The structure of the json file as follow:
```json
[
    {
        "free-form_annotation": "Annotation diagram without template",
        "templated_annotation": "Annotation diagram with template",
        "category": "The category of the diagram, using symbols | to split multiple categories",
        "optionA": "The content of option A",
        "optionB": "The content of option B",
        "optionC": "The content of option C",
        "optionD": "The content of option D",
        "scenario_diagram": "Binary data of the original diagram encoded by base64",
        "question": "The content of question",
        "scenario_id": "The id of scenario, ranging from 0 to 1980",
        "question_id": "The id of question, ranging from 0 to 4109",
    },
    {
        ...
    }
]
```
You can load the data with the following python code:
``` python
import pandas as pd
pd.read_json(open("dataset_processed.json", encoding="UTF8").read(), orient='records')
```

We also provide templates.json, which contains all the categories used for labeling and the corresponding templates for each category.

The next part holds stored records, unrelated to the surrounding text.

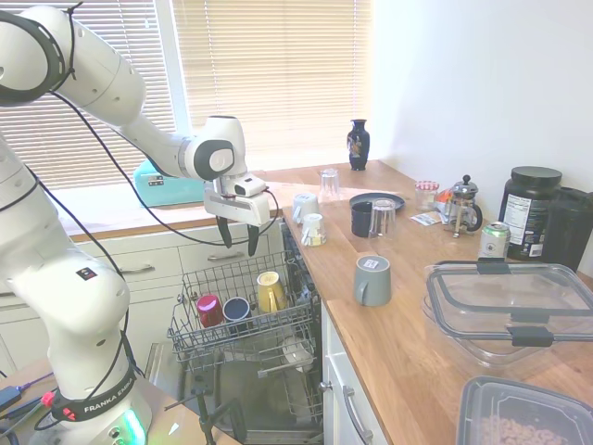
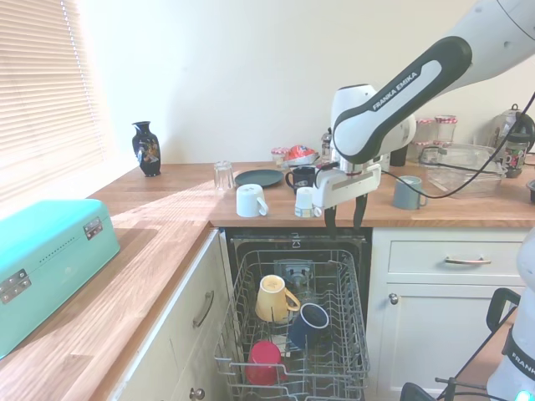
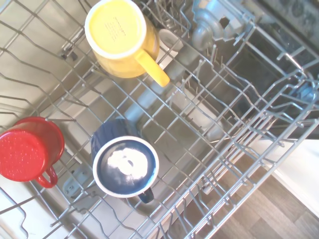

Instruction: Transfer the yellow mug from the dishwasher to the counter

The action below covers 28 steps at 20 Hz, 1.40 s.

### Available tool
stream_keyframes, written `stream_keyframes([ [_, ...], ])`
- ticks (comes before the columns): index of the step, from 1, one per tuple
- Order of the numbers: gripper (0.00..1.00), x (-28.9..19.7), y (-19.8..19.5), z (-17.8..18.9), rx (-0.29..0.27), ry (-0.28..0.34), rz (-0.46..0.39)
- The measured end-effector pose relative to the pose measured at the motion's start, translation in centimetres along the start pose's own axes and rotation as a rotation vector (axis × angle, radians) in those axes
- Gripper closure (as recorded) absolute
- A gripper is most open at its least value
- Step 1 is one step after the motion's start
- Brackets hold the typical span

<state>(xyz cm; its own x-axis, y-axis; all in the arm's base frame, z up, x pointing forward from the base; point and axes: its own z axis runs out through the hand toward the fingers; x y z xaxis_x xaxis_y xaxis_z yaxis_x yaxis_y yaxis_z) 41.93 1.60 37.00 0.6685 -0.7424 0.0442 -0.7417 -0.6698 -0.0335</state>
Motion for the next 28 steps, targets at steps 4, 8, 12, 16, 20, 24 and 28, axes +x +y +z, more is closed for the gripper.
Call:
stream_keyframes([
  [4, 0.0, 0.3, 0.2, 0.2, -0.006, 0.007, -0.009],
  [8, 0.0, 1.4, 0.2, 0.8, -0.001, 0.052, -0.091],
  [12, 0.0, 1.7, -0.5, 2.7, 0.003, 0.057, -0.16],
  [16, 0.0, 1.5, -3.8, 5.1, 0.006, 0.078, -0.251],
  [20, 0.0, 1.8, -7.4, 7.0, 0.012, 0.11, -0.329],
  [24, 0.0, 0.5, -9.7, 10.3, -0.005, 0.106, -0.404],
  [28, 0.0, 0.0, -10.8, 12.6, -0.032, 0.126, -0.469],
])
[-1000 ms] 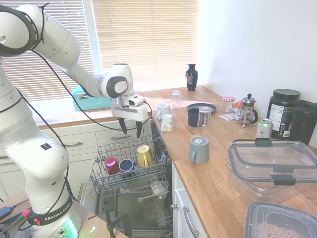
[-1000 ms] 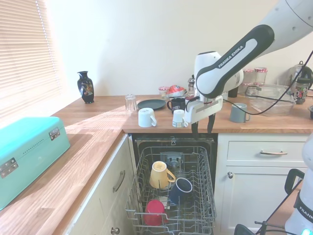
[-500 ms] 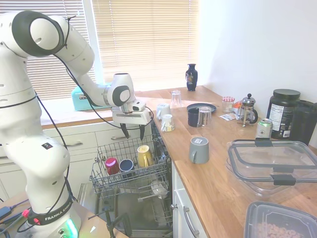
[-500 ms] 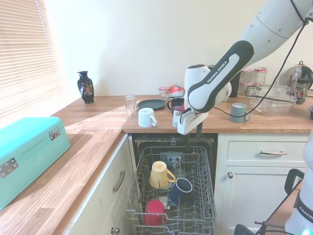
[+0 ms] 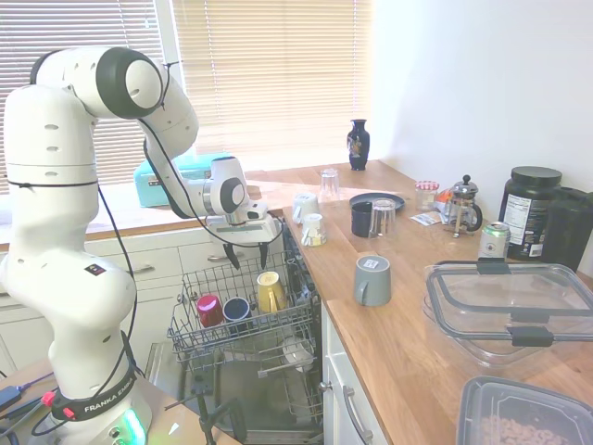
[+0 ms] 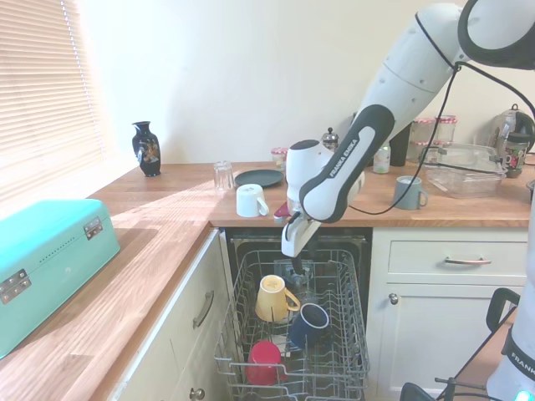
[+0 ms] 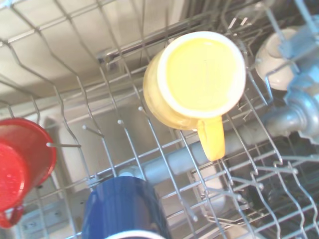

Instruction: Transfer the yellow mug from the dishwasher to the counter

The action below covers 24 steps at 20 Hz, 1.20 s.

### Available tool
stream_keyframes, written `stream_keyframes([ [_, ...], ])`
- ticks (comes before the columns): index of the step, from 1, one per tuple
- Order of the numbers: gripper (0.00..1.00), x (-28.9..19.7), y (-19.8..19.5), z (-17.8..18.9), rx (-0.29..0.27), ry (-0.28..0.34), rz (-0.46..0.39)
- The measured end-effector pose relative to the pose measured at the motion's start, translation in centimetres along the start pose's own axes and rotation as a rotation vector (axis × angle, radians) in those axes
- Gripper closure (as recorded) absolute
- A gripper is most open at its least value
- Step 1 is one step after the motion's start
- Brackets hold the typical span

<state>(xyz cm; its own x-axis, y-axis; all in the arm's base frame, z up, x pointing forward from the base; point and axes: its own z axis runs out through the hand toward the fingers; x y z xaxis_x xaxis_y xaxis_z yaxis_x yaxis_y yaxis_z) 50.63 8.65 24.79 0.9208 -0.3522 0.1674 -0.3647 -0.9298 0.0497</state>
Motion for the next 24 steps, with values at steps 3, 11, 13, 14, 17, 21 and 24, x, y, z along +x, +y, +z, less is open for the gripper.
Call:
stream_keyframes([
  [3, 0.0, 0.4, -0.3, 1.4, -0.03, 0.023, -0.059],
  [11, 0.0, 2.9, -2.3, 4.3, -0.065, 0.053, -0.124],
  [13, 0.0, 3.1, -3.1, 5.5, -0.068, 0.05, -0.137],
  [14, 0.0, 3.0, -3.6, 6.1, -0.067, 0.049, -0.144],
  [17, 0.0, 1.9, -4.6, 8.1, -0.063, 0.04, -0.169],
  [21, 0.0, 1.3, -4.9, 10.0, -0.064, 0.053, -0.19],
  [24, 0.0, 1.4, -5.1, 11.0, -0.068, 0.08, -0.205],
])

The structure of templates.json as follow:
``` json
[
    {
        "id": "The ID of first layer category",
        "label": "The label of first layer category",
        "children": [
            {
                "id": "The ID of second layer category",
                "label": "The ID of second layer category",
                "children": [
                    ...
                ],
                "templates": [
                    "The templates of second layer category",
                    "..."
                ]
            }
        ],
        "templates": [
            "The templates of first layer category",
            "..."
        ]
    },
    {
        ...
    }
]
```
As for the structure of template, we use the symbol $ to indicate the slot, and the content of bracket indicates the explanation of a slot.